É um grande avanço, considerando que de 1995 a 2008 12,8 milhões de brasileiros deixaram a condição de pobreza absoluta que é caracterizada pela renda familiar per capita de meio salário mínimo. O número de pessoas que saíram da condição de pobreza extrema foi de 12,1 milhões no mesmo período. A pobreza extrema é caracterizada por renda familiar per capita de um quarto de salário mínimo.

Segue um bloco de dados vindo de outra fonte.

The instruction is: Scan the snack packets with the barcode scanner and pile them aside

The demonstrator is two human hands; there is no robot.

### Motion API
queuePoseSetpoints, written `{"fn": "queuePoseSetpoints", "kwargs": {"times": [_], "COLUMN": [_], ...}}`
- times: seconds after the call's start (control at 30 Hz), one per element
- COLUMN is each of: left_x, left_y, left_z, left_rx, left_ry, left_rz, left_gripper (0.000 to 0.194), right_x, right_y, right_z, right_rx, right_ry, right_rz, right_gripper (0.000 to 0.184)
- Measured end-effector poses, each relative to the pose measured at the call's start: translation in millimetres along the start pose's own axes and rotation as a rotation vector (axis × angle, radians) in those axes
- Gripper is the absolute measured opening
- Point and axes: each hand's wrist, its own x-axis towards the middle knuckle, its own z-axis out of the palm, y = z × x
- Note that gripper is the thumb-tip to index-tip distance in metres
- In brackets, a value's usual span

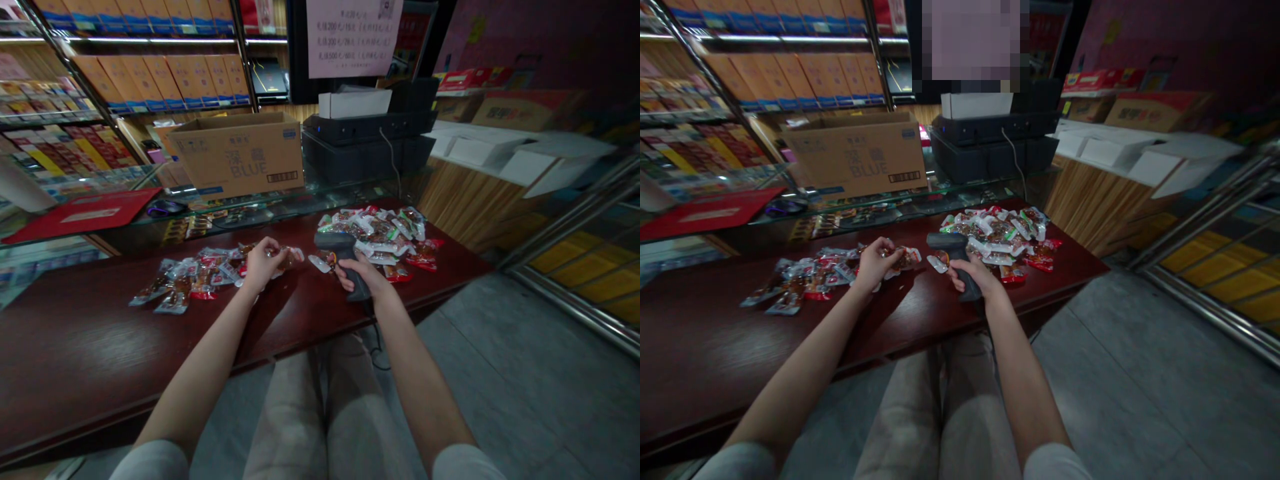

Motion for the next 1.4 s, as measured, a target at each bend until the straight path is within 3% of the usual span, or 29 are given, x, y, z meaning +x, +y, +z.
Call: {"fn": "queuePoseSetpoints", "kwargs": {"times": [0.1,0.33,0.5,1.1,1.23,1.4], "left_x": [-0.6,1.1,0.7,-0.1,-1.1,-0.6], "left_y": [-0.6,0.3,0.7,-5.2,2.9,2.3], "left_z": [-0.9,-3.6,-3.5,3.2,-7.8,-41.4], "left_rx": [-0.002,-0.019,0.016,0.092,0.179,0.593], "left_ry": [-0.029,-0.161,-0.194,-0.155,-0.126,-0.068], "left_rz": [0.012,0.126,0.165,0.206,0.219,0.138], "left_gripper": [0.021,0.042,0.057,0.053,0.054,0.042], "right_x": [-0.2,-1.4,-2.6,-0.9,-1.3,-1.4], "right_y": [0.4,-1.7,-1.5,3.3,2.7,-1.2], "right_z": [-0.8,1.0,2.5,-1.6,-1.3,-2.4], "right_rx": [0.000,-0.011,-0.044,-0.050,-0.033,0.043], "right_ry": [0.000,-0.018,-0.048,-0.039,-0.026,0.024], "right_rz": [-0.008,0.009,0.063,0.043,0.007,-0.074], "right_gripper": [0.031,0.030,0.031,0.027,0.030,0.028]}}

E temos muito o que comemorar porque esses avanços são frequentes e permanentes. Em 2008, 28,8% da população estava na faixa de pobreza absoluta, uma redução de 33,6% em comparação com 1995. Já o número de miseráveis caiu de pela metade, comparando-se com aquele ano. Os dados fazem parte do estudo intitulado “Dimensão, evolução e projeção da pobreza por região e por estado do Brasil”.
De acordo com o relatório, o a estabilidade de o Plano Real e a as ações do governo Lula permitiram, conforme o entendimento dos pesquisados, que fosse projetado a zero a pobreza extrema e uma queda vertiginosa na pobreza absoluta.
Por essas e outras razões que devemos apoiar um projeto que aponta para a continuidade, representado por Dilma Rousseff (13). Nela, conseguimos enxergar a manutenção das políticas sociais e econômicas que garantiram a ascensão dessas pessoas a uma melhor qualidade de vida.